• _PROMPT_: Only one stretch of the data is wanted: the line containing "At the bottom", the line containing "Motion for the", and every line between them, copied exactly.
---- DATA EXTRACT
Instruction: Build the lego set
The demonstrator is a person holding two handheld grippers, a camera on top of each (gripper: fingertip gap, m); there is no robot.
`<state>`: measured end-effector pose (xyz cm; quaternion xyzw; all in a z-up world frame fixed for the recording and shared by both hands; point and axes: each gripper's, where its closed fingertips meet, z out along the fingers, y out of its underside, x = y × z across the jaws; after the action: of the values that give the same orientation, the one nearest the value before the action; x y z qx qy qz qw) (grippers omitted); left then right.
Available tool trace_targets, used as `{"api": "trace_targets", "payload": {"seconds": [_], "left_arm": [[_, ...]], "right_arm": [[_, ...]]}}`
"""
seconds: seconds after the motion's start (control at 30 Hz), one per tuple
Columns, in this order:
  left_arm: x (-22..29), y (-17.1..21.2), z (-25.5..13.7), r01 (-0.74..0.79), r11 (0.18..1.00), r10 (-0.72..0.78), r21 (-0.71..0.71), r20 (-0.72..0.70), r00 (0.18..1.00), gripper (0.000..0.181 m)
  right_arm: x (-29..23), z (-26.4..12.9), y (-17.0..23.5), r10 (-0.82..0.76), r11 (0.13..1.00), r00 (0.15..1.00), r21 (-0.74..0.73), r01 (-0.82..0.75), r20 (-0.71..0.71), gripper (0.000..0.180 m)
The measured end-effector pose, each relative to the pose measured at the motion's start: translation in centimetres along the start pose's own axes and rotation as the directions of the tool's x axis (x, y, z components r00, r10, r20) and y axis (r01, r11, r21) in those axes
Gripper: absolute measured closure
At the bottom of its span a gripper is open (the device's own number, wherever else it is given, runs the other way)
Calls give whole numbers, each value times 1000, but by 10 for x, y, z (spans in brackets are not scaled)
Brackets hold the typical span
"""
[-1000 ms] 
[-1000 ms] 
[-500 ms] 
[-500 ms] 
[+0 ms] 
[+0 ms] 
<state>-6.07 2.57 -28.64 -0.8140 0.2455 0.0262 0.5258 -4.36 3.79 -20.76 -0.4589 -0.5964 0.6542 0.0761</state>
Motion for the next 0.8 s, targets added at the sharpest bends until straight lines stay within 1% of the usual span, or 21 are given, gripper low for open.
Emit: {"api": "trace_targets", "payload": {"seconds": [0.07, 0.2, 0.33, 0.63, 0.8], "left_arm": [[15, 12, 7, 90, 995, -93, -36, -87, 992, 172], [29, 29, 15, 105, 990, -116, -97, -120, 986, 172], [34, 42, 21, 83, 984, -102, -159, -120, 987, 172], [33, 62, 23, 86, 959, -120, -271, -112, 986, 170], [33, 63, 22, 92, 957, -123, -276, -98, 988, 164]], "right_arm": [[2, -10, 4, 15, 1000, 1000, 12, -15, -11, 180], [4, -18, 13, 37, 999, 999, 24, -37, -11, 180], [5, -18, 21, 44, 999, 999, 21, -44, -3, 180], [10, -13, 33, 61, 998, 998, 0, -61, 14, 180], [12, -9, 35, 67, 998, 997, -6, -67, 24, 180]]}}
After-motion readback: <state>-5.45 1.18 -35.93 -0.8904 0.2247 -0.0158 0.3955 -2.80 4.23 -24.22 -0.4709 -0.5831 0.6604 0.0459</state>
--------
• _ANSWER TO THIS PROBLEM_:
At the bottom of its span a gripper is open (the device's own number, wherever else it is given, runs the other way)
Calls give whole numbers, each value times 1000, but by 10 for x, y, z (spans in brackets are not scaled)
Brackets hold the typical span
"""
[-1000 ms] 
[-1000 ms] 
[-500 ms] 
[-500 ms] 
[+0 ms] 
[+0 ms] 
<state>-6.07 2.57 -28.64 -0.8140 0.2455 0.0262 0.5258 -4.36 3.79 -20.76 -0.4589 -0.5964 0.6542 0.0761</state>
Motion for the next 0.8 s, targets added at the sharpest bends until straight lines stay within 1% of the usual span, or 21 are given, gripper low for open.

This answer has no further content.